Orthogonal Survival Learners for Estimating Heterogeneous Treatment Effects from Time-to-Event Data
- URL: http://arxiv.org/abs/2505.13072v1
- Date: Mon, 19 May 2025 13:06:41 GMT
- Title: Orthogonal Survival Learners for Estimating Heterogeneous Treatment Effects from Time-to-Event Data
- Authors: Dennis Frauen, Maresa Schröder, Konstantin Hess, Stefan Feuerriegel,
- Abstract summary: Estimating heterogeneous treatment effects (HTEs) is crucial for personalized decision-making.<n>We propose a toolbox of novel survival learners to estimate HTEs from time-to-event data under censoring.
- Score: 22.806200899508145
- License: http://arxiv.org/licenses/nonexclusive-distrib/1.0/
- Abstract: Estimating heterogeneous treatment effects (HTEs) is crucial for personalized decision-making.
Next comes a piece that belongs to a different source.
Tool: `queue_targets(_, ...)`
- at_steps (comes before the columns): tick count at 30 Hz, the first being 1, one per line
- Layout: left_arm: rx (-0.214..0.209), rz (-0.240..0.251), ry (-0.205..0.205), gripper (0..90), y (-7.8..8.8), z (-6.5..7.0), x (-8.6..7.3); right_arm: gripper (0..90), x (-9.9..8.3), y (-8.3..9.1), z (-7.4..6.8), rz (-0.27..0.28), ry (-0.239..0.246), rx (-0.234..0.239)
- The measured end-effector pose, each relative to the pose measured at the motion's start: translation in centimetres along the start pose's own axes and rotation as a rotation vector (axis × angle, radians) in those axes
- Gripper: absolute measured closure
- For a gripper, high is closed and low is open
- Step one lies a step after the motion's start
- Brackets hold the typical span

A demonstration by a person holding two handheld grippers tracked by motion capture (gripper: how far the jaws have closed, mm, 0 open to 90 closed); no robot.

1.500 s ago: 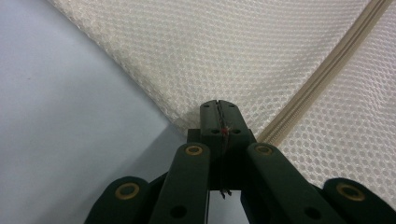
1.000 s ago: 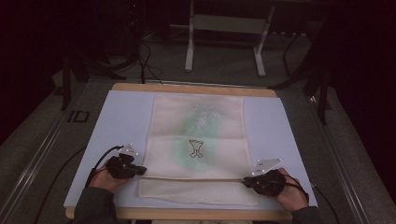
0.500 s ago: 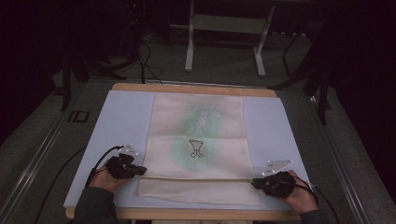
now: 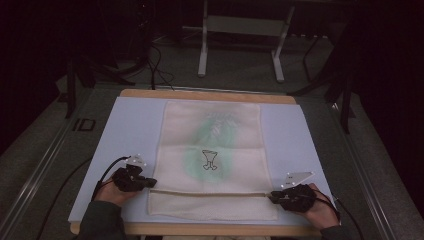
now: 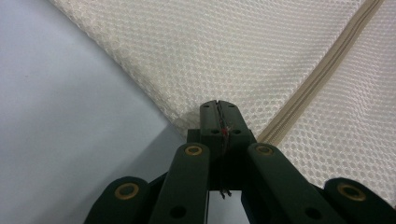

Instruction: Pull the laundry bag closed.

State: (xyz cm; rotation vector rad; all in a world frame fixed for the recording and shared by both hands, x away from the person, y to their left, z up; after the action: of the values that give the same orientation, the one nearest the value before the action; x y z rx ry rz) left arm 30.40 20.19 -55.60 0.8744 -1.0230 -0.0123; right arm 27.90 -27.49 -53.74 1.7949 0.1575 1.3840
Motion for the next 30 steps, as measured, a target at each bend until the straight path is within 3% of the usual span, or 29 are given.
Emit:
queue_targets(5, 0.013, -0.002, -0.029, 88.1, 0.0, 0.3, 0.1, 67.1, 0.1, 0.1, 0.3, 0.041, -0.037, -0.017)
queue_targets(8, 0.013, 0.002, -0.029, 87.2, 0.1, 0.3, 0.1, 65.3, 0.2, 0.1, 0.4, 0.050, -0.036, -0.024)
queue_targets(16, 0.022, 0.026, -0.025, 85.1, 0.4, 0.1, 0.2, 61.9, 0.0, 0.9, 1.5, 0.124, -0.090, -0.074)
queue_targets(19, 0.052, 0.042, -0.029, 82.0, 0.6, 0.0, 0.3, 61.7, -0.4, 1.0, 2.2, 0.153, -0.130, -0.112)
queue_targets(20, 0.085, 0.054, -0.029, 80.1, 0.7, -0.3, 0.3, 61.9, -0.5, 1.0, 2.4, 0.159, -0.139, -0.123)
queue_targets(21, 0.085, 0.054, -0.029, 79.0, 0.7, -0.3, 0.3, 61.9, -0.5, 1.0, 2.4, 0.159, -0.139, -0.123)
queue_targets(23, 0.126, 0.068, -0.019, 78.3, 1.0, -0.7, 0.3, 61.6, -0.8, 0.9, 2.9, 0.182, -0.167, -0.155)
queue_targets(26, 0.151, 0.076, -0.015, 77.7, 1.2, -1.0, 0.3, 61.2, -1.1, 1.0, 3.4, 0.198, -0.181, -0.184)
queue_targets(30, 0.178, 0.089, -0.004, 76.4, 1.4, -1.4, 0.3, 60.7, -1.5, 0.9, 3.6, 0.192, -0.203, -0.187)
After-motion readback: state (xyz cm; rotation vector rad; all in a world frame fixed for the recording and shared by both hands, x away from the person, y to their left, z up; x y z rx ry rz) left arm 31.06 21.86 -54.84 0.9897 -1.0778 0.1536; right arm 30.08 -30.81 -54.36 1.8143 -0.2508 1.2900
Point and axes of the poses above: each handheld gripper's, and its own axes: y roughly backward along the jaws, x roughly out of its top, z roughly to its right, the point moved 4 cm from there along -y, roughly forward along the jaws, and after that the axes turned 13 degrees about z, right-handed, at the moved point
However, this task is challenging in survival analysis, which includes time-to-event data with censored outcomes (e.g., due to study dropout). In this paper, we propose a toolbox of novel orthogonal survival learners to estimate HTEs from time-to-event data under censoring. Our learners have three main advantages: (i) we show that learners from our toolbox are guaranteed to be orthogonal and thus come with favorable theoretical properties; (ii) our toolbox allows for incorporating a custom weighting function, which can lead to robustness against different types of low overlap, and (iii) our learners are model-agnostic (i.e., they can be combined with arbitrary machine learning models). We instantiate the learners from our toolbox using several weighting functions and, as a result, propose various neural orthogonal survival learners. Some of these coincide with existing survival learners (including survival versions of the DR- and R-learner), while others are novel and further robust w.r.t. low overlap regimes specific to the survival setting (i.e., survival overlap and censoring overlap). We then empirically verify the effectiveness of our learners for HTE estimation in different low-overlap regimes through numerical experiments. In sum, we provide practitioners with a large toolbox of learners that can be used for randomized and observational studies with censored time-to-event data.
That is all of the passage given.